Content starts

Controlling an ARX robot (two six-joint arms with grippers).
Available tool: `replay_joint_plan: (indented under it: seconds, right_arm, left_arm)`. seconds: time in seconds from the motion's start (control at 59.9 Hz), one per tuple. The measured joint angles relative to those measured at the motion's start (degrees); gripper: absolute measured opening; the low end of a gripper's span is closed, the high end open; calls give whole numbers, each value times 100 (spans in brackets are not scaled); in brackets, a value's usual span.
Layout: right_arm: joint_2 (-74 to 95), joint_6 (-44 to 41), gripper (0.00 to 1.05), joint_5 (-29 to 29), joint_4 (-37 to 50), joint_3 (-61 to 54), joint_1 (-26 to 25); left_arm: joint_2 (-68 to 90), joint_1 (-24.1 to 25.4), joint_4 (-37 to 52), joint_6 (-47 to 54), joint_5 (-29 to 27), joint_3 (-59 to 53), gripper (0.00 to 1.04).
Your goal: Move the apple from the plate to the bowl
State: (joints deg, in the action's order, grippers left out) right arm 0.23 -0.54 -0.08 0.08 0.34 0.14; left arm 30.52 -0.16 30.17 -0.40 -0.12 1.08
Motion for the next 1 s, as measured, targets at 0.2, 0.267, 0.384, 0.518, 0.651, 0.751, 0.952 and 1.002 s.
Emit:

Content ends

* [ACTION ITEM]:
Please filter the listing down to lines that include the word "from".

* [TASK SOLUTION]:
Available tool: `replay_joint_plan: (indented under it: seconds, right_arm, left_arm)`. seconds: time in seconds from the motion's start (control at 59.9 Hz), one per tuple. The measured joint angles relative to those measured at the motion's start (degrees); gripper: absolute measured opening; the low end of a gripper's span is closed, the high end open; calls give whole numbers, each value times 100 (spans in brackets are not scaled); in brackets, a value's usual span.
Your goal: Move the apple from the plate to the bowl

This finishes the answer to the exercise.